What to produce
Reply with every entry, repeated exactly as given.

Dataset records
_ _ _

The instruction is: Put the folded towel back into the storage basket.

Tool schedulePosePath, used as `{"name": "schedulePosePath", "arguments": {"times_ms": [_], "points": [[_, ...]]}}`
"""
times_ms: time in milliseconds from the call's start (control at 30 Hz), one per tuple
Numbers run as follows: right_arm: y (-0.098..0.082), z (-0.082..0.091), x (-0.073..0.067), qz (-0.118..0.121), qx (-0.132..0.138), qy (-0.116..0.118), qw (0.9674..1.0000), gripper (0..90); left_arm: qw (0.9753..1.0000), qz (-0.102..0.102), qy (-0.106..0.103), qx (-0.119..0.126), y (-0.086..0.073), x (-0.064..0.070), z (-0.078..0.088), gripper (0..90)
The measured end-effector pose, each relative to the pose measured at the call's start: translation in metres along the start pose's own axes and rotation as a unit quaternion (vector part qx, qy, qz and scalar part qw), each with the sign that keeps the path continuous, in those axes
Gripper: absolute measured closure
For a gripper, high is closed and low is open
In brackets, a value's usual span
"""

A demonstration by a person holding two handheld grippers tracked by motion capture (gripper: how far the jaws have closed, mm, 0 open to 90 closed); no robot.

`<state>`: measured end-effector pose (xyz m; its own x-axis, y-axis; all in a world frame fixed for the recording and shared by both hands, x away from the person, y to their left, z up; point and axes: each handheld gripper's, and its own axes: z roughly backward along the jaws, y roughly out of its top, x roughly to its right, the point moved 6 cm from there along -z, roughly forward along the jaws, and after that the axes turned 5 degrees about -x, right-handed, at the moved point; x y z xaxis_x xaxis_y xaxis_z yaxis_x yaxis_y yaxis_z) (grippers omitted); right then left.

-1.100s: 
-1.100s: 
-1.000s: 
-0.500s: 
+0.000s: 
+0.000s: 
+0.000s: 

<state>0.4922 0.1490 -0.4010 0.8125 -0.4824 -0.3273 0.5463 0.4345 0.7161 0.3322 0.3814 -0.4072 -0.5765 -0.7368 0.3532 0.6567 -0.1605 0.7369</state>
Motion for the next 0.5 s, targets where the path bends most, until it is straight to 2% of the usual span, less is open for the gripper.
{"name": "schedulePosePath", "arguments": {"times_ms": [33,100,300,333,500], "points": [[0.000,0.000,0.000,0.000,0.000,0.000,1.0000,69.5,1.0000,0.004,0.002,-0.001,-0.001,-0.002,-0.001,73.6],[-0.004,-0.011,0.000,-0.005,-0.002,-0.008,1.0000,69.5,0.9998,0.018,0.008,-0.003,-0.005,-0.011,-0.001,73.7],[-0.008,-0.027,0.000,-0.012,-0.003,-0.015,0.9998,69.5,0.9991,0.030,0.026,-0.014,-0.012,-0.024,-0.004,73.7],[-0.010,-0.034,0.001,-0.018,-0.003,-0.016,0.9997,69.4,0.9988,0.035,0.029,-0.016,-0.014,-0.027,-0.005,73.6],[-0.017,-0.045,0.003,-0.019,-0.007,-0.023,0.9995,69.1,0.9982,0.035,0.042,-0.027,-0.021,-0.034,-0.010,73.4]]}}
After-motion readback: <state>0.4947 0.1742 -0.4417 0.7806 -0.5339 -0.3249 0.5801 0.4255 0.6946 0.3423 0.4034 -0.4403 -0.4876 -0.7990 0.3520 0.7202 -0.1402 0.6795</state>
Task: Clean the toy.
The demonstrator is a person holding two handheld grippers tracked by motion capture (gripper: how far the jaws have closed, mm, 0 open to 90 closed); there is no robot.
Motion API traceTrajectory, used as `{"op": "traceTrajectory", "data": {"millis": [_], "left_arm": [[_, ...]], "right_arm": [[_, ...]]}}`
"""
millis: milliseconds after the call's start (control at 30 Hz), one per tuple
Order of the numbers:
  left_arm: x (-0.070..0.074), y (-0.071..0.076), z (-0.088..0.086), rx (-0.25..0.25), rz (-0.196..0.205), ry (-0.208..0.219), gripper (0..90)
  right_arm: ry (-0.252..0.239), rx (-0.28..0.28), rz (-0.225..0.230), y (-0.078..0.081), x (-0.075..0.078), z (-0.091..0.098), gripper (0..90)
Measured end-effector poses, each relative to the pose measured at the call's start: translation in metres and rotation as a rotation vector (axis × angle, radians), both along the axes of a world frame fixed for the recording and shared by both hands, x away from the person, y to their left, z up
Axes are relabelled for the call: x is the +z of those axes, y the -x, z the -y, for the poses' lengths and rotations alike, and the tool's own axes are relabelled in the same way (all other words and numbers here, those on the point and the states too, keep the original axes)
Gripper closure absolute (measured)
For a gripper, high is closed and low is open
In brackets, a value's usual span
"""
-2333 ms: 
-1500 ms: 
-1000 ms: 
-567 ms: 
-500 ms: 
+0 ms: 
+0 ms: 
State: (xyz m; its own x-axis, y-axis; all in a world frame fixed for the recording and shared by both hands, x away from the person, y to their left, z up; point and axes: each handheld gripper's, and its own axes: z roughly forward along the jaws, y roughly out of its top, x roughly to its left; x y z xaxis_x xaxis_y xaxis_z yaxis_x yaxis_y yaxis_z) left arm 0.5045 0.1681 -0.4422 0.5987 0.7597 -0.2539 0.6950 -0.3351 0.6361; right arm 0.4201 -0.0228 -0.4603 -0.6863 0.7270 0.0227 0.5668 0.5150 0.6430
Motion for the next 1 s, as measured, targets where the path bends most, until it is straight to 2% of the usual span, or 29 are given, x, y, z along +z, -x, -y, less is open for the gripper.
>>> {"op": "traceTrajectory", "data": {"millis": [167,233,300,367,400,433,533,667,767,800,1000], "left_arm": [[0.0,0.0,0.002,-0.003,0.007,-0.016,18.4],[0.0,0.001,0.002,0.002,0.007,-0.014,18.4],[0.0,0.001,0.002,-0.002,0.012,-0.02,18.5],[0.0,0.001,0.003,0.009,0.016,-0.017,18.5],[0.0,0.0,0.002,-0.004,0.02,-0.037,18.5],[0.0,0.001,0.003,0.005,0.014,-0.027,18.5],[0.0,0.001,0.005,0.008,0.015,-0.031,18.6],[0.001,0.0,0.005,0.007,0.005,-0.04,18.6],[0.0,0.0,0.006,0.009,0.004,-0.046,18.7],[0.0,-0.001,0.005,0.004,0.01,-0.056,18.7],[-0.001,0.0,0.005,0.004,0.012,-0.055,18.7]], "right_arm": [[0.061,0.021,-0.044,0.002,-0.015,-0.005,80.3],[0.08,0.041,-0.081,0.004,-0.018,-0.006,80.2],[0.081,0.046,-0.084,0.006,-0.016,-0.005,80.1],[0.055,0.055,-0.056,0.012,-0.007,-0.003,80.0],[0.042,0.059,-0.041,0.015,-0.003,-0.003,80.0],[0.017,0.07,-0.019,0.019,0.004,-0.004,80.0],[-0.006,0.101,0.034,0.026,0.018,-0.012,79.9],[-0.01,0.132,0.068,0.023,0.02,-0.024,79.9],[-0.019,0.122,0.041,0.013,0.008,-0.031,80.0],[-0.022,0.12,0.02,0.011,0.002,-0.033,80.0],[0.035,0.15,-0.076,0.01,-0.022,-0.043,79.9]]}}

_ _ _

Finished exercise
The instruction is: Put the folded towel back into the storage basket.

Tool schedulePosePath, used as `{"name": "schedulePosePath", "arguments": {"times_ms": [_], "points": [[_, ...]]}}`
"""
times_ms: time in milliseconds from the call's start (control at 30 Hz), one per tuple
Numbers run as follows: right_arm: y (-0.098..0.082), z (-0.082..0.091), x (-0.073..0.067), qz (-0.118..0.121), qx (-0.132..0.138), qy (-0.116..0.118), qw (0.9674..1.0000), gripper (0..90); left_arm: qw (0.9753..1.0000), qz (-0.102..0.102), qy (-0.106..0.103), qx (-0.119..0.126), y (-0.086..0.073), x (-0.064..0.070), z (-0.078..0.088), gripper (0..90)
The measured end-effector pose, each relative to the pose measured at the call's start: translation in metres along the start pose's own axes and rotation as a unit quaternion (vector part qx, qy, qz and scalar part qw), each with the sign that keeps the path continuous, in those axes
Gripper: absolute measured closure
For a gripper, high is closed and low is open
In brackets, a value's usual span
"""

A demonstration by a person holding two handheld grippers tracked by motion capture (gripper: how far the jaws have closed, mm, 0 open to 90 closed); no robot.

`<state>`: measured end-effector pose (xyz m; its own x-axis, y-axis; all in a world frame fixed for the recording and shared by both hands, x away from the person, y to their left, z up; point and axes: each handheld gripper's, and its own axes: z roughly backward along the jaws, y roughly out of its top, x roughly to its right, the point moved 6 cm from there along -z, roughly forward along the jaws, and after that the axes turned 5 degrees about -x, right-handed, at the moved point; x y z xaxis_x xaxis_y xaxis_z yaxis_x yaxis_y yaxis_z) (grippers omitted); right then left.

-1.100s: 
-1.100s: 
-1.000s: 
-0.500s: 
+0.000s: 
+0.000s: 
+0.000s: 

<state>0.4922 0.1490 -0.4010 0.8125 -0.4824 -0.3273 0.5463 0.4345 0.7161 0.3322 0.3814 -0.4072 -0.5765 -0.7368 0.3532 0.6567 -0.1605 0.7369</state>
Motion for the next 0.5 s, targets where the path bends most, until it is straight to 2% of the usual span, less is open for the gripper.
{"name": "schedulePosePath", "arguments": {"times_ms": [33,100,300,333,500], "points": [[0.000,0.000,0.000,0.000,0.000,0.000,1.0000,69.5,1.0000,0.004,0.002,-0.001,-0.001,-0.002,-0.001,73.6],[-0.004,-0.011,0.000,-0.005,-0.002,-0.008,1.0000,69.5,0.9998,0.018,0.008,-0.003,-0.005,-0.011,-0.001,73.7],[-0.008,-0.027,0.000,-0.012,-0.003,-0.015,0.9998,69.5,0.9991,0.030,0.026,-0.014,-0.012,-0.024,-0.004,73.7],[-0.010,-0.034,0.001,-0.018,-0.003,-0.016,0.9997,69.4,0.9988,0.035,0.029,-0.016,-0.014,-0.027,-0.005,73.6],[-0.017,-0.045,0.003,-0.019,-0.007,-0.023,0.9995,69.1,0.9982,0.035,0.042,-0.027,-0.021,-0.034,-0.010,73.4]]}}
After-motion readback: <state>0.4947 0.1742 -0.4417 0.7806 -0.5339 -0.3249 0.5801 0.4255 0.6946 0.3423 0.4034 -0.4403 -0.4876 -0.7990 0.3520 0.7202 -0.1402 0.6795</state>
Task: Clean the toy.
The demonstrator is a person holding two handheld grippers tracked by motion capture (gripper: how far the jaws have closed, mm, 0 open to 90 closed); there is no robot.
Motion API traceTrajectory, used as `{"op": "traceTrajectory", "data": {"millis": [_], "left_arm": [[_, ...]], "right_arm": [[_, ...]]}}`
"""
millis: milliseconds after the call's start (control at 30 Hz), one per tuple
Order of the numbers:
  left_arm: x (-0.070..0.074), y (-0.071..0.076), z (-0.088..0.086), rx (-0.25..0.25), rz (-0.196..0.205), ry (-0.208..0.219), gripper (0..90)
  right_arm: ry (-0.252..0.239), rx (-0.28..0.28), rz (-0.225..0.230), y (-0.078..0.081), x (-0.075..0.078), z (-0.091..0.098), gripper (0..90)
Measured end-effector poses, each relative to the pose measured at the call's start: translation in metres and rotation as a rotation vector (axis × angle, radians), both along the axes of a world frame fixed for the recording and shared by both hands, x away from the person, y to their left, z up
Axes are relabelled for the call: x is the +z of those axes, y the -x, z the -y, for the poses' lengths and rotations alike, and the tool's own axes are relabelled in the same way (all other words and numbers here, those on the point and the states too, keep the original axes)
Gripper closure absolute (measured)
For a gripper, high is closed and low is open
In brackets, a value's usual span
"""
-2333 ms: 
-1500 ms: 
-1000 ms: 
-567 ms: 
-500 ms: 
+0 ms: 
+0 ms: 
State: (xyz m; its own x-axis, y-axis; all in a world frame fixed for the recording and shared by both hands, x away from the person, y to their left, z up; point and axes: each handheld gripper's, and its own axes: z roughly forward along the jaws, y roughly out of its top, x roughly to its left; x y z xaxis_x xaxis_y xaxis_z yaxis_x yaxis_y yaxis_z) left arm 0.5045 0.1681 -0.4422 0.5987 0.7597 -0.2539 0.6950 -0.3351 0.6361; right arm 0.4201 -0.0228 -0.4603 -0.6863 0.7270 0.0227 0.5668 0.5150 0.6430
Motion for the next 1 s, as measured, targets where the path bends most, until it is straight to 2% of the usual span, or 29 are given, x, y, z along +z, -x, -y, less is open for the gripper.
>>> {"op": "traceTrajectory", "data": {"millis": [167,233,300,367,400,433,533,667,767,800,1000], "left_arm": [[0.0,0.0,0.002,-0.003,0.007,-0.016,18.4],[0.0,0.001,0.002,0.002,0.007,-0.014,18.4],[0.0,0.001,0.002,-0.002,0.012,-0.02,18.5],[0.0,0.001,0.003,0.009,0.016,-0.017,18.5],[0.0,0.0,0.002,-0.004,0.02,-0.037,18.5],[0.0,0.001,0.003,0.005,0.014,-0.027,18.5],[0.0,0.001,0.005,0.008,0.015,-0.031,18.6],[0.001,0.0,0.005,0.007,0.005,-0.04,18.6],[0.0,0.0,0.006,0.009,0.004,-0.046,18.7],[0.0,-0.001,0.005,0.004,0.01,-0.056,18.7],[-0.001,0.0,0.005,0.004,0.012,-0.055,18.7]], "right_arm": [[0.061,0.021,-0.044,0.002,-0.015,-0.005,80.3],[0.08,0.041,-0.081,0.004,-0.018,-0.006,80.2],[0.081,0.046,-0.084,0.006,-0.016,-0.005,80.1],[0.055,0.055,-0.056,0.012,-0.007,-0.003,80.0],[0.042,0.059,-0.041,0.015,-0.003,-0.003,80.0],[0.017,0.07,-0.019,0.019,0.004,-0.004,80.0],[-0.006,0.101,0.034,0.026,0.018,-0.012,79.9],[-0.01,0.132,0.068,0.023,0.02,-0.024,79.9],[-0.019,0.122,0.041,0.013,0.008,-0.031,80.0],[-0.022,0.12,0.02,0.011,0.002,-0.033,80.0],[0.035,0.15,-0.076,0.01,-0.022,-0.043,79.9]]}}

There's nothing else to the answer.